◆ WHAT TO WORK ON: Transcribe only the part of the material below that begins at the line containing "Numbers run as" and ends at the line containing "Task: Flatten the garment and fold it", with both kept and images left out.
[[ DATA EXTRACT, beginning ]]
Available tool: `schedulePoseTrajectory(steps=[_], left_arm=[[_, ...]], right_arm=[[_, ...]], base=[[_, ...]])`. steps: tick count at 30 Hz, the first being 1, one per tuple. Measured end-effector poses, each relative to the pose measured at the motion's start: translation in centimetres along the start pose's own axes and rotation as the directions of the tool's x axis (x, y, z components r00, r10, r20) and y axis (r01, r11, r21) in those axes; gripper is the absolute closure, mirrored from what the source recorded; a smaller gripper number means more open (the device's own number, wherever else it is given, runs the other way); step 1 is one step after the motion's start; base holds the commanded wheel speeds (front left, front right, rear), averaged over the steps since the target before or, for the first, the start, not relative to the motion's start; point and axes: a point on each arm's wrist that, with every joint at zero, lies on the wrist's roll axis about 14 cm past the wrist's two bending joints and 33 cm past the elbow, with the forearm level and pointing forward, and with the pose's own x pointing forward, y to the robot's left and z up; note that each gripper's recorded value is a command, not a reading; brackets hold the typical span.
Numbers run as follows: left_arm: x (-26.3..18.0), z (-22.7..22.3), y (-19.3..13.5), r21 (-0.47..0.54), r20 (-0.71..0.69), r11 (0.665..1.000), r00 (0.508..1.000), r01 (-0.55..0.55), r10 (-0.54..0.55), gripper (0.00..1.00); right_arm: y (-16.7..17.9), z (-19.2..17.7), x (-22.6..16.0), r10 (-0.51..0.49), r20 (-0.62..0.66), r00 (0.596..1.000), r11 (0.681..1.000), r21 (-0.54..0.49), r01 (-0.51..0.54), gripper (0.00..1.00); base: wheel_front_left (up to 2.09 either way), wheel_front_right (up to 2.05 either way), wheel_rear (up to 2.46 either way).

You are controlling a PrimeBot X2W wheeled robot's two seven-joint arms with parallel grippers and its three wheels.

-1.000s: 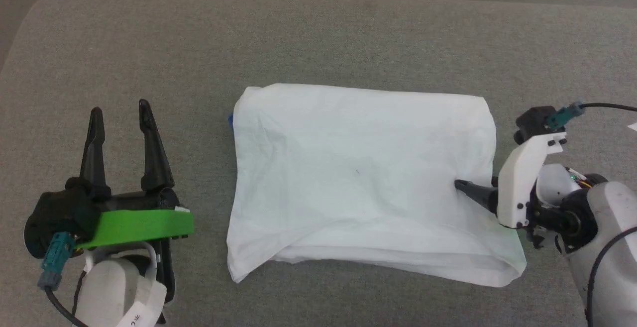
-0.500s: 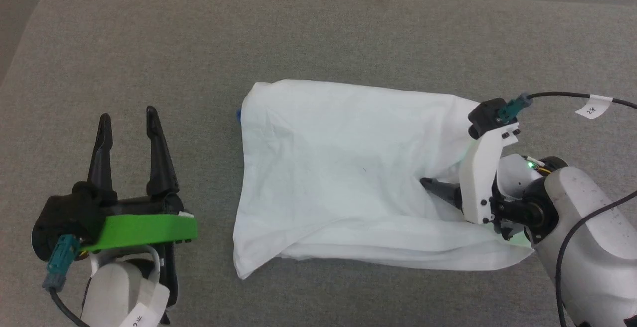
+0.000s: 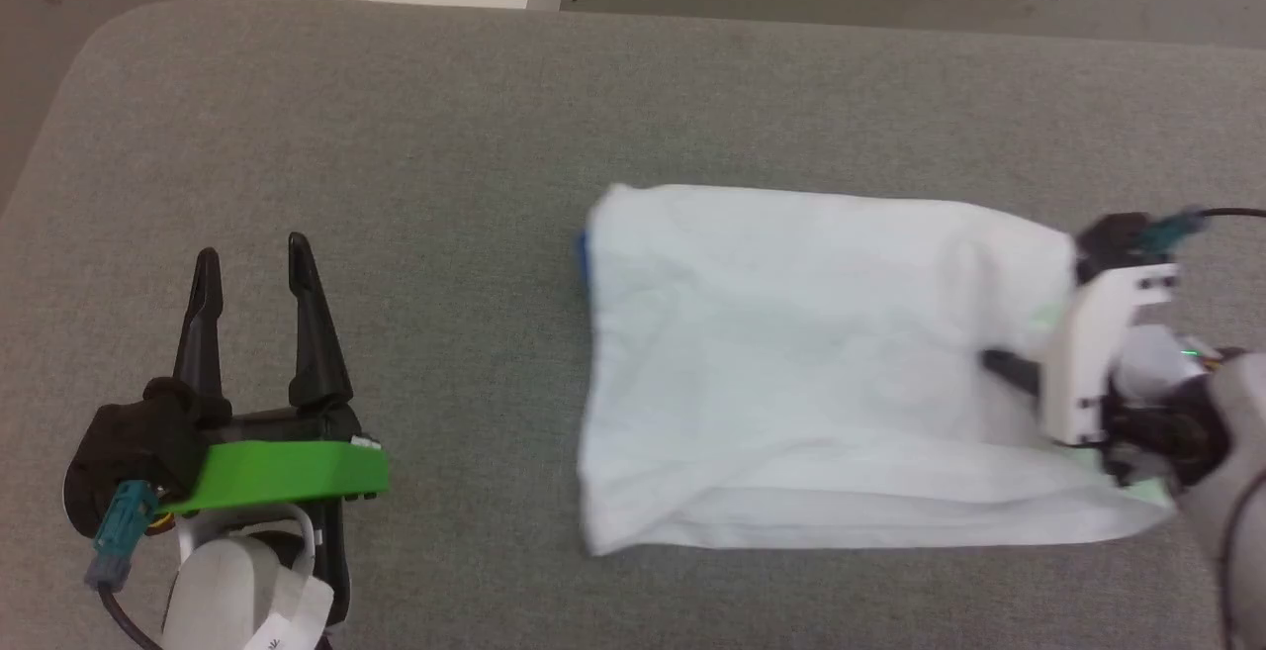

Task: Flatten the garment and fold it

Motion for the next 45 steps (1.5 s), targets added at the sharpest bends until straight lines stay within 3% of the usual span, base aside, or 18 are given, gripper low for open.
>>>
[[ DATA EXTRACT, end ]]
◆ SOLUTION TO THE EXERCISE:
Numbers run as follows: left_arm: x (-26.3..18.0), z (-22.7..22.3), y (-19.3..13.5), r21 (-0.47..0.54), r20 (-0.71..0.69), r11 (0.665..1.000), r00 (0.508..1.000), r01 (-0.55..0.55), r10 (-0.54..0.55), gripper (0.00..1.00); right_arm: y (-16.7..17.9), z (-19.2..17.7), x (-22.6..16.0), r10 (-0.51..0.49), r20 (-0.62..0.66), r00 (0.596..1.000), r11 (0.681..1.000), r21 (-0.54..0.49), r01 (-0.51..0.54), gripper (0.00..1.00); base: wheel_front_left (up to 2.09 either way), wheel_front_right (up to 2.05 either way), wheel_rear (up to 2.46 either way).

You are controlling a PrimeBot X2W wheeled robot's two seven-joint arms with parallel grippers and its three wheels.

-1.000s: 
-0.500s: 
+0.000s: 

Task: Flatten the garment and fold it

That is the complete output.